For this exercise, copy each line of the records that contains the word "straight".

* Source material

--

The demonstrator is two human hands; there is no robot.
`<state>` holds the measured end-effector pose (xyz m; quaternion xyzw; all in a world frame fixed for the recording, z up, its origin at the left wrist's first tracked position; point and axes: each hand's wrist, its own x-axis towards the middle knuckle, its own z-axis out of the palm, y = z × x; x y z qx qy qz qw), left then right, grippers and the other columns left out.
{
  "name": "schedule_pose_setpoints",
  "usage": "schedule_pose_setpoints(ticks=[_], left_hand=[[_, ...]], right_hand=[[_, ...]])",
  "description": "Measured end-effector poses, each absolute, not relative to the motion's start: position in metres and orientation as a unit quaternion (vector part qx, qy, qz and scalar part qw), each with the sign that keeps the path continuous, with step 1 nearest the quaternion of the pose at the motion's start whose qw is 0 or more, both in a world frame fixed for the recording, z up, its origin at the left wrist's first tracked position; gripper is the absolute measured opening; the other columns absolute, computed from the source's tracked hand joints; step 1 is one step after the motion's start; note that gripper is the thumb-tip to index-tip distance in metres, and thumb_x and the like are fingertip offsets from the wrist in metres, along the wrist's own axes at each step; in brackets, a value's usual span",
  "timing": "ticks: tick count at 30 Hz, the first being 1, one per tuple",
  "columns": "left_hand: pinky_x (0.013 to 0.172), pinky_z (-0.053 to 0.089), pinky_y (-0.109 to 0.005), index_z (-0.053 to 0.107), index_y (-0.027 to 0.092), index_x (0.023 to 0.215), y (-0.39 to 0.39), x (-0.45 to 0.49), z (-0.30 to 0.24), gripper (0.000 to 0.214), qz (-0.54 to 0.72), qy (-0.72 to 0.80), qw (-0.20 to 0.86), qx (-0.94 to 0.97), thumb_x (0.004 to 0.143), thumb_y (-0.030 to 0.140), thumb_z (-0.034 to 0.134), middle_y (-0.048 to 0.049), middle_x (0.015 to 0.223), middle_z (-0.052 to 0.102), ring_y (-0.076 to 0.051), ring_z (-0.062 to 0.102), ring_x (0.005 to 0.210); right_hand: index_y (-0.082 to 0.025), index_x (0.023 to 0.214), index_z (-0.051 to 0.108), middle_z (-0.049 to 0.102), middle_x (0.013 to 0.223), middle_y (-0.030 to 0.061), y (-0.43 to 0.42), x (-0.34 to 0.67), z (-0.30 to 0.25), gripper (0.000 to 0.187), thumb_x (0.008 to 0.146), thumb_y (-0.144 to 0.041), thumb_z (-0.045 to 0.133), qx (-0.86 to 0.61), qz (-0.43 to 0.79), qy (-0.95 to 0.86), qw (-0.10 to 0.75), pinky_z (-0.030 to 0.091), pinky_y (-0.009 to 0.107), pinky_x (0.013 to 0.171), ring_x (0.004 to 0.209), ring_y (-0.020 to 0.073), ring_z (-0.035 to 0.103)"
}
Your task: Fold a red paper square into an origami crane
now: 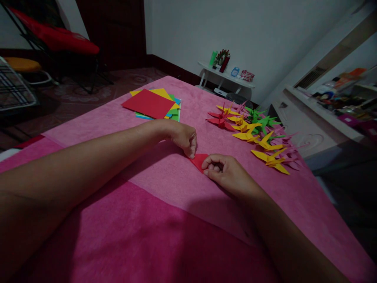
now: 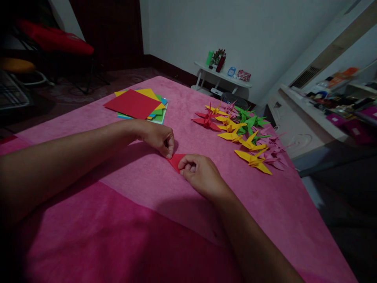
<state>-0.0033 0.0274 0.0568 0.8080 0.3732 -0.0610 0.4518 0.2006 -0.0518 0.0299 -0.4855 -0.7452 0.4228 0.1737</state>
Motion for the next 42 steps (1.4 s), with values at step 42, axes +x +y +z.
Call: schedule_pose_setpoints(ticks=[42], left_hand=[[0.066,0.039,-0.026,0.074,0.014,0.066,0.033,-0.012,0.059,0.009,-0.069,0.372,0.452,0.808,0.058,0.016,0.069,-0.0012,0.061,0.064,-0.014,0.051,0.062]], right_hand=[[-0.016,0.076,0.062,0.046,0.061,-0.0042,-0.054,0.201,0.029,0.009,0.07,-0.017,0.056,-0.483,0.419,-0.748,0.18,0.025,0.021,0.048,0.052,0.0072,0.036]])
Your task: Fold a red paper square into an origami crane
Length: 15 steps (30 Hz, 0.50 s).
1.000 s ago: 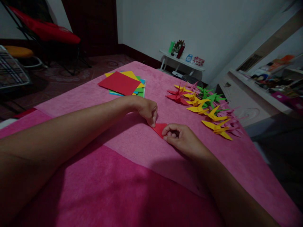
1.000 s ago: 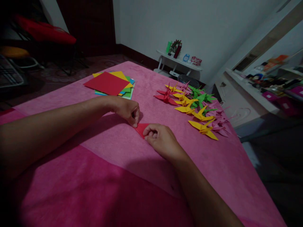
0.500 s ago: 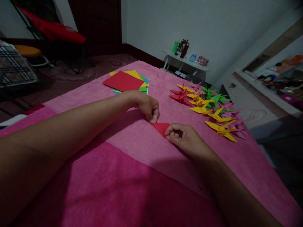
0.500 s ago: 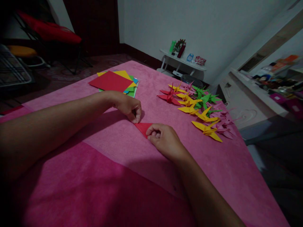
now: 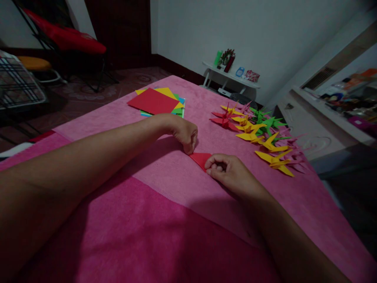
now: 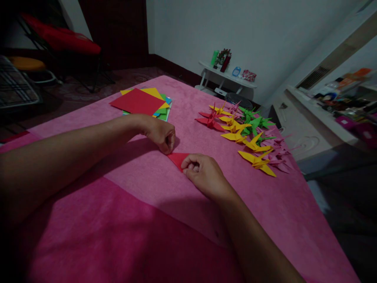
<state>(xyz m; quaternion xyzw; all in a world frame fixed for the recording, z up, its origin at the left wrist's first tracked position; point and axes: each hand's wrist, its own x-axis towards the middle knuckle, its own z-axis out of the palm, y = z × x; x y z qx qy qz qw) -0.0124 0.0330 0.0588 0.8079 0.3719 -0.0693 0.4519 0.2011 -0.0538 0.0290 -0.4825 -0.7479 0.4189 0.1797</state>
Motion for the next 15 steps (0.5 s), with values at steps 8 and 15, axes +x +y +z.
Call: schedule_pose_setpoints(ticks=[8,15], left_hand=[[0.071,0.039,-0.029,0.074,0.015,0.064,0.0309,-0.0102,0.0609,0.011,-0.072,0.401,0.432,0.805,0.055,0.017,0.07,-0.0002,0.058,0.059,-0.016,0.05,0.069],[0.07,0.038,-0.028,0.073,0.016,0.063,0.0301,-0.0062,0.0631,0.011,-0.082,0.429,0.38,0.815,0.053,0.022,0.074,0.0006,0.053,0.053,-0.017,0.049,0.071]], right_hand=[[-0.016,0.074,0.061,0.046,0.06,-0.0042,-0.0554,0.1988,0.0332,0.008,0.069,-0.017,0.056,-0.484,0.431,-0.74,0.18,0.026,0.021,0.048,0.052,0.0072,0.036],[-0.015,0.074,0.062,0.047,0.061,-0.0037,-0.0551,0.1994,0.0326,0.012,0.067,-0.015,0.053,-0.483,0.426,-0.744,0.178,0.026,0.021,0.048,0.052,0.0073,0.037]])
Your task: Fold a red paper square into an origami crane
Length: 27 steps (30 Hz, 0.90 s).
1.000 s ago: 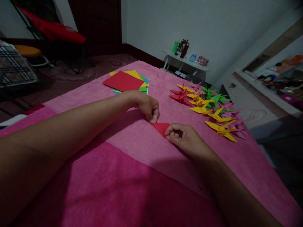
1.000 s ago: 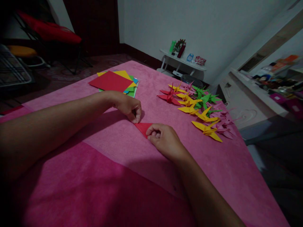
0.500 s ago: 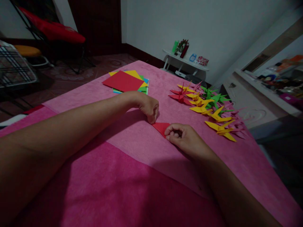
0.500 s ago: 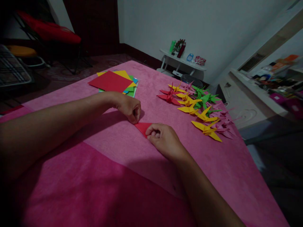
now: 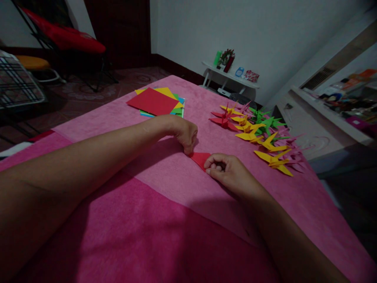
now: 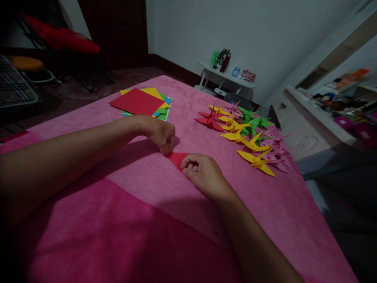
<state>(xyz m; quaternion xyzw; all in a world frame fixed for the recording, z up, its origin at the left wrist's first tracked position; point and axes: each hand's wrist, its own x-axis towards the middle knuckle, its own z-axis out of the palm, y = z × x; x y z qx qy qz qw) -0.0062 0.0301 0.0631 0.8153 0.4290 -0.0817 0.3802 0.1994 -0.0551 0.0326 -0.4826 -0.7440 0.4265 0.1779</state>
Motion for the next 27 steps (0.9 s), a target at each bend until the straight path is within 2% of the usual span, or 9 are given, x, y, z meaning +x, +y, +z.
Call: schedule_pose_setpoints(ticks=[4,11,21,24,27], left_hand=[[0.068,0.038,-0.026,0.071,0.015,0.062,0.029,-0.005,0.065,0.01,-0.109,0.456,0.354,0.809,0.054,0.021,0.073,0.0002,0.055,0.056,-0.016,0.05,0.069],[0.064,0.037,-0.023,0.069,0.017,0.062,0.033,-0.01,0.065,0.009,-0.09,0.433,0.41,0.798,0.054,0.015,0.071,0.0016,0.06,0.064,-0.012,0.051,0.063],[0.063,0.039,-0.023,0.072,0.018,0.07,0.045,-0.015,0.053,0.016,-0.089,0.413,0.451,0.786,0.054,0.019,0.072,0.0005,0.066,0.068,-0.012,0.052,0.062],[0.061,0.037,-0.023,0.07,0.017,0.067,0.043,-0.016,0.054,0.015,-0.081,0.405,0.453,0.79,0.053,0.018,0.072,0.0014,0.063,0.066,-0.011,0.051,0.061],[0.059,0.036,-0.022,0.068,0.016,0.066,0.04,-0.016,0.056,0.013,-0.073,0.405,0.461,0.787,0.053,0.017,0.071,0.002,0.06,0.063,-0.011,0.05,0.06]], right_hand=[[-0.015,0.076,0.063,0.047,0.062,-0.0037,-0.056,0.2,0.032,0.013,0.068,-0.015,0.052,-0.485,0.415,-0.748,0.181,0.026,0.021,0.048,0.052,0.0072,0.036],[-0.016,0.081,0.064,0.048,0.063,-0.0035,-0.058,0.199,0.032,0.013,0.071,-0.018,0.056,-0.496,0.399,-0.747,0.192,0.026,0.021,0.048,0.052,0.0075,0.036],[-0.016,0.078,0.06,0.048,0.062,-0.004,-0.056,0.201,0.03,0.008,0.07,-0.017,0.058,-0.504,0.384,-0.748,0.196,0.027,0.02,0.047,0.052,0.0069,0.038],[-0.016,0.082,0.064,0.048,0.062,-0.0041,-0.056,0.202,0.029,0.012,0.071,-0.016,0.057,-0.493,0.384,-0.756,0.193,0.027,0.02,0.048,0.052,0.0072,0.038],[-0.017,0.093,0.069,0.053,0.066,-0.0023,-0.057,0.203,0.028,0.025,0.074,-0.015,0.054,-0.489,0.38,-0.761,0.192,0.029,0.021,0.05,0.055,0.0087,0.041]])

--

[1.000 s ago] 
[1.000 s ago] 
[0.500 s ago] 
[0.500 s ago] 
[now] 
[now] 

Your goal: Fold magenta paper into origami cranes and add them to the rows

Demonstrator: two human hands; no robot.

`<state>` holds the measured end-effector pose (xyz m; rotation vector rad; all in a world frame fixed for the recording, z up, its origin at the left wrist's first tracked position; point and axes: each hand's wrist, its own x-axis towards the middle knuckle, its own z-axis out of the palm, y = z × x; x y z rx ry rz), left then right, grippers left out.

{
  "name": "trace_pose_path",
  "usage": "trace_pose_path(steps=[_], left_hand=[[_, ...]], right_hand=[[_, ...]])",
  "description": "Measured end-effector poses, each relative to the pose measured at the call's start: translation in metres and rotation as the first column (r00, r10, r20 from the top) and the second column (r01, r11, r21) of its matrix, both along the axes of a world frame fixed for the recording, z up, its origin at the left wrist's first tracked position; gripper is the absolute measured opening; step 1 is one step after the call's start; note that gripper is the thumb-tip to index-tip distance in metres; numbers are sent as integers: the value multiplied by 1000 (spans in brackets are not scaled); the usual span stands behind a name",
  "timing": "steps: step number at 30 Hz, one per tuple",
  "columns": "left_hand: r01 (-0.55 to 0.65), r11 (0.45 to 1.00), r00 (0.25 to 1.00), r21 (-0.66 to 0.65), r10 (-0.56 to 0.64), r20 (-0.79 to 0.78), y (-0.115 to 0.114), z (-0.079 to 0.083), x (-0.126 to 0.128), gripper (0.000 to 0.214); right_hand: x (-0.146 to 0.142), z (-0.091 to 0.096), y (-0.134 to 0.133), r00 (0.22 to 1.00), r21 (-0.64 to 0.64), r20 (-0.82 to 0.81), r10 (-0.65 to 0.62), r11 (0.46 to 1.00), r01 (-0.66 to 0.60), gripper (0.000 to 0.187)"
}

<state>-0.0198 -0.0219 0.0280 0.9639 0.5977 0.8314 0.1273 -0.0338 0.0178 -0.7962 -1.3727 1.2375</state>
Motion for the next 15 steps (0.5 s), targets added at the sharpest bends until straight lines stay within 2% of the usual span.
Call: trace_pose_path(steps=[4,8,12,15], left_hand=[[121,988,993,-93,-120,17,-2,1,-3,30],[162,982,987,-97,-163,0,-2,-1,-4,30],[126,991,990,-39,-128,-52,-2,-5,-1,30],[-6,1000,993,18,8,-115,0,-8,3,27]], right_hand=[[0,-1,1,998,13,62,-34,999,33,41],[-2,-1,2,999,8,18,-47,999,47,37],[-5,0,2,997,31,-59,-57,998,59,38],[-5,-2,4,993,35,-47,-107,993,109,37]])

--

* Finished exercise
Motion for the next 27 steps (0.9 s), a target at each bend until the straight path is within 2% of the usual span, or 9 are given, x, y, z meaning +x, +y, +z.
Motion for the next 15 steps (0.5 s), targets added at the sharpest bends until straight lines stay within 2% of the usual span.

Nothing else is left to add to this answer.